### EXERCISE BRIEF
Output range, inclusive: from the line containing "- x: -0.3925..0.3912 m" to the line containing "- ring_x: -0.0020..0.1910". Restate those lines from the data below word for word and only those.

─── DATA RECORDS

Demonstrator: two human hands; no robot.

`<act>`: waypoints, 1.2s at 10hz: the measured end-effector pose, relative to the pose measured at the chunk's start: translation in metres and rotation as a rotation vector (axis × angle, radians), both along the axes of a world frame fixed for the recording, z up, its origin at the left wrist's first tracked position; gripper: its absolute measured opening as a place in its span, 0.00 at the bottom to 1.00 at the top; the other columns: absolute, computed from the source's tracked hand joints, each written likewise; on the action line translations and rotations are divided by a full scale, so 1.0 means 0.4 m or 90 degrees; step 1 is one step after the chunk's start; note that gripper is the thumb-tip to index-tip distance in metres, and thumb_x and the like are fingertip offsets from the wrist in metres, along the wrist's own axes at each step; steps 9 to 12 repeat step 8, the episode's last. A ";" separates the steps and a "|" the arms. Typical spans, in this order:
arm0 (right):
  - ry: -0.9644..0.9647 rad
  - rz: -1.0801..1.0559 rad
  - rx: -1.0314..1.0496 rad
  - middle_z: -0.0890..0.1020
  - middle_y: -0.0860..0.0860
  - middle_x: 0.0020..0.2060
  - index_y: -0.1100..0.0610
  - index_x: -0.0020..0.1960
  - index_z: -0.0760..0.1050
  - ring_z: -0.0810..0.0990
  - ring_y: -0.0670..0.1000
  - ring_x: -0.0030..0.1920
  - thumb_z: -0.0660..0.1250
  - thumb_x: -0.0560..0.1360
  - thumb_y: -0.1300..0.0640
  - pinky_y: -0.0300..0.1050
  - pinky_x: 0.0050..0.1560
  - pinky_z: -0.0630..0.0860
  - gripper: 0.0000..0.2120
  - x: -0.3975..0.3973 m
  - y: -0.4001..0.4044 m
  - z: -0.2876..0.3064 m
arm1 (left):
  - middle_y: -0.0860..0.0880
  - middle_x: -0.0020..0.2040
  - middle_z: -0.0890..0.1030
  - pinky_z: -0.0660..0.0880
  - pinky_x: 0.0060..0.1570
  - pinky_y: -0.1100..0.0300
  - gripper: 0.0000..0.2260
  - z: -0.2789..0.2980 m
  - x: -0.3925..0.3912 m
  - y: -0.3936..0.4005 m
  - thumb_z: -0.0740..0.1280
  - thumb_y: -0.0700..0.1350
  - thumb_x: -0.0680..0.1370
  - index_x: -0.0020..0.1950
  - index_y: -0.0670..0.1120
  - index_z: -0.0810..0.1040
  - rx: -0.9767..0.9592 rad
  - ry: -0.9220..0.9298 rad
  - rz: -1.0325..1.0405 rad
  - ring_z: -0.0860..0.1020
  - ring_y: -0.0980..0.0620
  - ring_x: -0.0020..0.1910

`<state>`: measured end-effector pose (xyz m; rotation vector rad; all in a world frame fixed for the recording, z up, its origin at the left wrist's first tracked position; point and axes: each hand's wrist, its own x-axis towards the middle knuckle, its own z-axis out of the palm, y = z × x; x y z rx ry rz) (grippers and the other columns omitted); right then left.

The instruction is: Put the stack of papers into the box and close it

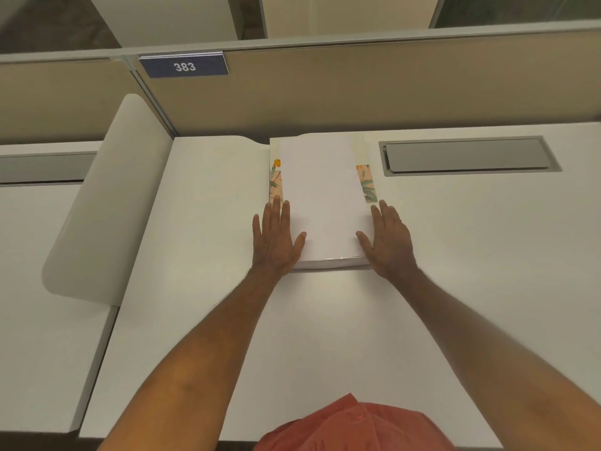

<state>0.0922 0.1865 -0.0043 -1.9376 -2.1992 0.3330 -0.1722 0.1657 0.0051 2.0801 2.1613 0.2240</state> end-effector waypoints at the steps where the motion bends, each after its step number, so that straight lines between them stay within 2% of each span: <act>1: -0.001 0.011 -0.023 0.61 0.62 0.83 0.63 0.83 0.60 0.60 0.64 0.83 0.61 0.85 0.44 0.61 0.78 0.65 0.33 -0.004 -0.002 0.000 | 0.45 0.86 0.48 0.47 0.81 0.40 0.35 0.001 0.013 0.002 0.54 0.61 0.84 0.85 0.46 0.49 -0.019 0.010 -0.015 0.50 0.44 0.85; 4: -0.031 0.024 -0.035 0.60 0.60 0.84 0.62 0.83 0.60 0.57 0.63 0.84 0.59 0.85 0.43 0.61 0.79 0.62 0.34 -0.001 -0.012 0.001 | 0.46 0.86 0.46 0.46 0.81 0.41 0.34 -0.013 0.031 -0.007 0.51 0.62 0.84 0.85 0.45 0.49 -0.016 0.060 -0.052 0.49 0.46 0.85; 8: -0.008 0.043 0.024 0.65 0.62 0.82 0.64 0.82 0.63 0.61 0.65 0.83 0.62 0.84 0.44 0.62 0.78 0.65 0.33 -0.020 -0.001 -0.015 | 0.46 0.86 0.46 0.44 0.81 0.40 0.35 -0.024 0.031 0.000 0.49 0.63 0.84 0.85 0.45 0.48 0.002 0.084 -0.061 0.47 0.46 0.85; 12: -0.008 0.043 0.024 0.65 0.62 0.82 0.64 0.82 0.63 0.61 0.65 0.83 0.62 0.84 0.44 0.62 0.78 0.65 0.33 -0.020 -0.001 -0.015 | 0.46 0.86 0.46 0.44 0.81 0.40 0.35 -0.024 0.031 0.000 0.49 0.63 0.84 0.85 0.45 0.48 0.002 0.084 -0.061 0.47 0.46 0.85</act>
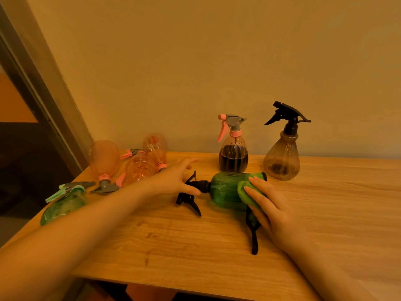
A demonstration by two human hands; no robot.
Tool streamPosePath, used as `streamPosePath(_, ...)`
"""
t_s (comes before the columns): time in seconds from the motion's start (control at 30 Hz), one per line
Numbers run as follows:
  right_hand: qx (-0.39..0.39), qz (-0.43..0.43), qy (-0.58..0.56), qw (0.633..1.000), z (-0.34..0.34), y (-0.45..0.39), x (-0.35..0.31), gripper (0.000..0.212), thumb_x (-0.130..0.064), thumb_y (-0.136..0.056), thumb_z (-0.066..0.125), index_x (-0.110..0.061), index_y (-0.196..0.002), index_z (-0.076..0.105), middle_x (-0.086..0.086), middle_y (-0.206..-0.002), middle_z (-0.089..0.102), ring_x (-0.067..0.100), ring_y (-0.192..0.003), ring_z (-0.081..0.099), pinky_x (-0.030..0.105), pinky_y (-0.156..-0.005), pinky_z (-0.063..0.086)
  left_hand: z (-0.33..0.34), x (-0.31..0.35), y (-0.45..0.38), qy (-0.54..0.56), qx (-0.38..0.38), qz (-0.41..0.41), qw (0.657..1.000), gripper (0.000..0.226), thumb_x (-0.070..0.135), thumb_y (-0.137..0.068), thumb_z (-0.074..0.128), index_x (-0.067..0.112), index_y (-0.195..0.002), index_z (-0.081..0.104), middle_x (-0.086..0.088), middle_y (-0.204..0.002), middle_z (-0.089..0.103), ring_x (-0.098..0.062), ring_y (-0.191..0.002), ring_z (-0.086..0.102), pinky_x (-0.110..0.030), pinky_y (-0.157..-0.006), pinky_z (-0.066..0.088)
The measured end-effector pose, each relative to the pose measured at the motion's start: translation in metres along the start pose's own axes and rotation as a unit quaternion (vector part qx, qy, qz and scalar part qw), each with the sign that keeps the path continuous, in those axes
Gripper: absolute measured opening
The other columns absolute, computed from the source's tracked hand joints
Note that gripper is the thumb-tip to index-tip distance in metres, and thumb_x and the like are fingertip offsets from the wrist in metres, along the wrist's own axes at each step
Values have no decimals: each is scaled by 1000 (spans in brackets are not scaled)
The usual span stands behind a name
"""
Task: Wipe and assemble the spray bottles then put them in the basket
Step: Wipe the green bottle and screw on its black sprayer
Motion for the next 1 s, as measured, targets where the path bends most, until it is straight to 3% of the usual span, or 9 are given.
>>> streamPosePath(0.07,3,1,1,1000,0,0,0,37,-19,-97,52,-8,-132,48,13,-139,46,28,-130,45,45,-102,44,3,3,0,12,-20,-7,1000,91,34,-74,78,31,-146,21,-5,-139,44,-22,-130,42,-44,-114,27)
streamPosePath(0.17,7,-1,6,1000,0,0,-1,37,-19,-97,52,-7,-131,49,13,-138,46,27,-130,46,42,-103,43,6,9,0,18,-27,-4,999,79,32,-78,75,31,-143,29,-5,-140,45,-23,-135,37,-47,-118,15)
streamPosePath(0.33,36,28,15,999,-5,-2,2,35,-18,-95,53,1,-124,58,18,-133,51,28,-125,50,40,-102,44,0,11,1,61,-34,-18,997,75,30,-74,79,38,-136,38,-11,-126,59,-24,-125,49,-45,-113,30)
streamPosePath(0.43,64,48,16,997,-11,-2,5,36,-18,-95,52,0,-126,55,16,-133,50,27,-124,49,35,-106,39,-7,16,4,125,-9,-12,992,77,18,-73,80,36,-136,39,-14,-127,59,-23,-121,54,-39,-102,45)
streamPosePath(0.53,78,58,9,995,-16,-3,6,36,-21,-96,48,-5,-129,48,14,-133,48,21,-126,45,30,-108,34,-19,26,7,133,19,14,991,74,17,-73,80,38,-133,42,-8,-122,62,-19,-116,58,-37,-97,49)
streamPosePath(0.7,73,49,21,996,-20,-22,-7,37,-20,-94,51,-1,-125,56,15,-129,53,21,-122,48,26,-107,34,-35,53,10,85,40,79,992,65,22,-74,79,38,-129,48,14,-113,55,-12,-116,51,-31,-97,43)
streamPosePath(0.77,51,38,20,998,-18,-36,-14,38,-21,-94,51,-2,-127,55,14,-130,53,20,-122,48,25,-107,35,-37,64,9,66,35,102,992,62,20,-75,78,34,-129,50,15,-119,53,-9,-117,47,-28,-97,40)
streamPosePath(0.87,24,26,20,999,-12,-54,-22,40,-28,-95,50,-6,-127,56,11,-130,54,18,-121,48,24,-104,36,-35,75,8,49,30,123,991,62,16,-77,76,28,-131,50,10,-130,52,-1,-115,45,-9,-89,36)
streamPosePath(1.0,-21,50,8,998,4,-64,-22,45,-41,-96,44,-11,-127,58,8,-131,54,21,-120,50,41,-100,43,-35,78,8,9,50,141,989,62,16,-80,74,25,-135,48,9,-135,50,3,-115,41,-4,-87,33)
Point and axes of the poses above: each hand's wrist, its own y-axis away from the middle knuckle, its own z-axis out of the palm, x = y × z, the point moved 3 cm from there along -y, towards the middle knuckle
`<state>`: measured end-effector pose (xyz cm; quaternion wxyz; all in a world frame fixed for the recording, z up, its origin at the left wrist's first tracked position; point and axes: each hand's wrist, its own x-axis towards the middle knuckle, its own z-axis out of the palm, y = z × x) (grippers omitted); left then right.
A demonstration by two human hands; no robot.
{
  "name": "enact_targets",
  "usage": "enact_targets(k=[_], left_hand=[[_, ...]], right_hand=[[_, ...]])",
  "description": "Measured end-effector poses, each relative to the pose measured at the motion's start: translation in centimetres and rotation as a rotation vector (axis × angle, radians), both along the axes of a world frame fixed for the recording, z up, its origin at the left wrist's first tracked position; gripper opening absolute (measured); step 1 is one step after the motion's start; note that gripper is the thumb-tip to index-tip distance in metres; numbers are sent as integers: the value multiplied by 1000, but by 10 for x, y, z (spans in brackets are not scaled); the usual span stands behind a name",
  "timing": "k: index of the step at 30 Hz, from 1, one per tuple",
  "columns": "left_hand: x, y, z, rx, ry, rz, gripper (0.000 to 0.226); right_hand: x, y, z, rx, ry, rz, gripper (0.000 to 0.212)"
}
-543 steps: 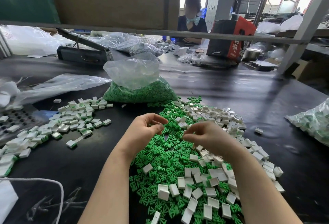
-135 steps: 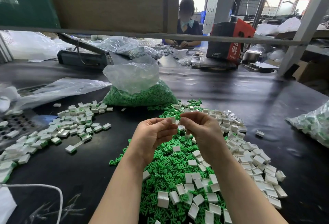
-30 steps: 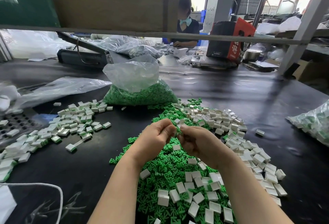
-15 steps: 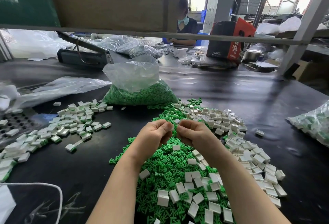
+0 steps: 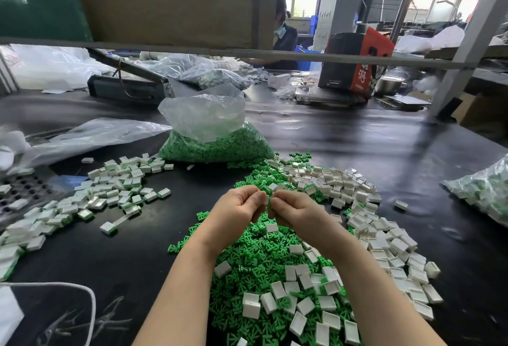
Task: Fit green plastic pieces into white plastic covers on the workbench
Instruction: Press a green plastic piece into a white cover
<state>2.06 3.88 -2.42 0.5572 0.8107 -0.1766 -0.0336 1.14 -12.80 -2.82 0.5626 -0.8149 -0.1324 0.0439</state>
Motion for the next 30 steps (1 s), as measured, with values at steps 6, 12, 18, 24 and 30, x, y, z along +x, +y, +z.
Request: enact_targets(k=[6,12,18,24,30], left_hand=[[1,1,0,-36,49,-47,33],[1,0,-1,-18,39,-32,33],[4,-1,-3,8,27,-18,34],[4,1,-4,-43,80,-35,35],[2,2,-2,-33,103,-97,30]], right_hand=[[-3,-1,-1,37,41,9,36],[-1,1,-2,44,8,-28,34],[0,3,-1,7,-47,-82,33],[-4,-3,3,-58,-5,-2,32],[-6,-5,7,-106,-2,53,33]])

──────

### ANSWER TO THIS TASK
  - x: -0.3925..0.3912 m
  - y: -0.3936..0.4005 m
  - thumb_z: -0.0740..0.1280
  - thumb_y: -0.0700..0.1350
  - thumb_x: -0.0680..0.1370
  - index_x: -0.0020..0.1950
  - index_y: -0.0670..0.1120
  - index_z: -0.0810..0.1040
  - rx: -0.9767..0.9592 rad
  - ry: -0.9220..0.9298 rad
  - rz: -1.0325..1.0405 rad
  - ring_z: -0.0860..0.1020
  - ring_y: -0.0980..0.0620
  - ring_x: -0.0020..0.1910

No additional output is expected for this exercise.